** Input records follows **
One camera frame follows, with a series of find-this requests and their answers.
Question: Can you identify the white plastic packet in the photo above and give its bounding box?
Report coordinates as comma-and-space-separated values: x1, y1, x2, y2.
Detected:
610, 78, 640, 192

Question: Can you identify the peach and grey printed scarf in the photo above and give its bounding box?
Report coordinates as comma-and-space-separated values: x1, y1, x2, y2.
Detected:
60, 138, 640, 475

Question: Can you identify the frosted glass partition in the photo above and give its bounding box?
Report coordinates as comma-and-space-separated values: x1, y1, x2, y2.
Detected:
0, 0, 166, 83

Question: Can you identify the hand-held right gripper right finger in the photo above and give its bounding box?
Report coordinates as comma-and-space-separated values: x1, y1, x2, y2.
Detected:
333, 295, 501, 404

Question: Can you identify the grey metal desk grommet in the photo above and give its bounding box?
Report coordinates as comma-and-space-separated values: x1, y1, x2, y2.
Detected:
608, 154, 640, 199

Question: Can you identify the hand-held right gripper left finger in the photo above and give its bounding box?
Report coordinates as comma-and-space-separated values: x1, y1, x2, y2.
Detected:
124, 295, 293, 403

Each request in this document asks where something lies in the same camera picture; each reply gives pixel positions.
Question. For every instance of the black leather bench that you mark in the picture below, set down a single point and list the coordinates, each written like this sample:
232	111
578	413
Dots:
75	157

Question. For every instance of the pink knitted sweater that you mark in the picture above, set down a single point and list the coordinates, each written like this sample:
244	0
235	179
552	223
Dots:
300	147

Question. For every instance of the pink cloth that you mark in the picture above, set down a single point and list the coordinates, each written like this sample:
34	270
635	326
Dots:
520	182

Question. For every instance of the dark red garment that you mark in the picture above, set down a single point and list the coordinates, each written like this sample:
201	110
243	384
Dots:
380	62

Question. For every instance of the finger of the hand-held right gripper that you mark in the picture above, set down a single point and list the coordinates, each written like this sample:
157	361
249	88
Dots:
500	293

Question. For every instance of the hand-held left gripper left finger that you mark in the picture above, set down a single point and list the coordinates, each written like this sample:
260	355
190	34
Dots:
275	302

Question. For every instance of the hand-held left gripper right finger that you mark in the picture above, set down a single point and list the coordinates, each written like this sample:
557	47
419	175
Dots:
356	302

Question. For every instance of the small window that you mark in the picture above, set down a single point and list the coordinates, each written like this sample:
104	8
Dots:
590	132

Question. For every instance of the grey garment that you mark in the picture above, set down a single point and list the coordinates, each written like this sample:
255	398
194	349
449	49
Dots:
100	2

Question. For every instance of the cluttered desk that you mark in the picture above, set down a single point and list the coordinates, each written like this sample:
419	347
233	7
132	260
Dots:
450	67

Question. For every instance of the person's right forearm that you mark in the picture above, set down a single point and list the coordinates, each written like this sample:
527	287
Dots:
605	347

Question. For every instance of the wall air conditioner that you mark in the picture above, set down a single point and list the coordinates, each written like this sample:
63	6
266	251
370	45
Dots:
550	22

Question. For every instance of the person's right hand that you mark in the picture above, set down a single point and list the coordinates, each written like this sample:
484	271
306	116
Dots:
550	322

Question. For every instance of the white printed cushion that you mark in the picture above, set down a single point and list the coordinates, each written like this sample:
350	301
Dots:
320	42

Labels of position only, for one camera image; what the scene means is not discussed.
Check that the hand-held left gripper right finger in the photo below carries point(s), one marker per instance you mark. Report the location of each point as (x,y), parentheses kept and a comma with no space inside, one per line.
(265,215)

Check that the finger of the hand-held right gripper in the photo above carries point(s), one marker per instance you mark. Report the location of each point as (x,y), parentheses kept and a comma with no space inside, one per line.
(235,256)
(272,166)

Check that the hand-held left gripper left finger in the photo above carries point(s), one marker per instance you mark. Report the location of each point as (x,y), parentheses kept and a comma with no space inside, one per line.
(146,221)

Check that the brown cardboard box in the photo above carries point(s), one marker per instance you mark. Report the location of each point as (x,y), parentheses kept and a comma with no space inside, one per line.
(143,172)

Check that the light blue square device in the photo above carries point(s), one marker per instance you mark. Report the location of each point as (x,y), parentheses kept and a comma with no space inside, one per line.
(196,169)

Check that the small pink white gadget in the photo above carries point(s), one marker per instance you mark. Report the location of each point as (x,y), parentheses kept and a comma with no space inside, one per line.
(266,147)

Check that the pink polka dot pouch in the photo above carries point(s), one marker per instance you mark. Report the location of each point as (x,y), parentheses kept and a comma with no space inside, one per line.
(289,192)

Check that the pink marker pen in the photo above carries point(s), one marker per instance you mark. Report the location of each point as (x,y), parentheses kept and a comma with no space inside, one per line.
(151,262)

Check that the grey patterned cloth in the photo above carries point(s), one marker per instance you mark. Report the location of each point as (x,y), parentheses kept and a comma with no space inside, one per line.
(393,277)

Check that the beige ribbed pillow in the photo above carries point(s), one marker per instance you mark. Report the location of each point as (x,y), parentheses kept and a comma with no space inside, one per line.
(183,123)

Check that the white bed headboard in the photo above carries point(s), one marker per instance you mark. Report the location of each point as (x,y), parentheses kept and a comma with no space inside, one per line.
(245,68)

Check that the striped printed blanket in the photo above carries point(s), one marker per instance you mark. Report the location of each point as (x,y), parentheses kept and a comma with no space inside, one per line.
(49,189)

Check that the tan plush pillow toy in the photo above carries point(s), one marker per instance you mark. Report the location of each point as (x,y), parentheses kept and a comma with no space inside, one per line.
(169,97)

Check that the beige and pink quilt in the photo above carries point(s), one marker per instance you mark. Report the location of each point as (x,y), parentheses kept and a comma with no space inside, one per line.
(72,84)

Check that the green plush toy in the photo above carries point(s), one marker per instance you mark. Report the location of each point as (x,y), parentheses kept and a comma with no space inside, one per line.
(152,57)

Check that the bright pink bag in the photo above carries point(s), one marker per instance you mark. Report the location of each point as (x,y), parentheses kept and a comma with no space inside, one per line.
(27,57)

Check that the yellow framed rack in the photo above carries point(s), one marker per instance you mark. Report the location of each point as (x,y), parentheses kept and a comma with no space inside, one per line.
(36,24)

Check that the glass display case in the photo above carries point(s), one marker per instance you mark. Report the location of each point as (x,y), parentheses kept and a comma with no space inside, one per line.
** End of Input records **
All lines in the listing above with the string "garment" should be returned.

Question. For every instance of the dark red garment that you mark in the picture above, set down a single point and list the coordinates, each written like this sample:
Question. For every instance of the grey garment that you mark in the picture above, set down a single point and list the coordinates, each written like this sample:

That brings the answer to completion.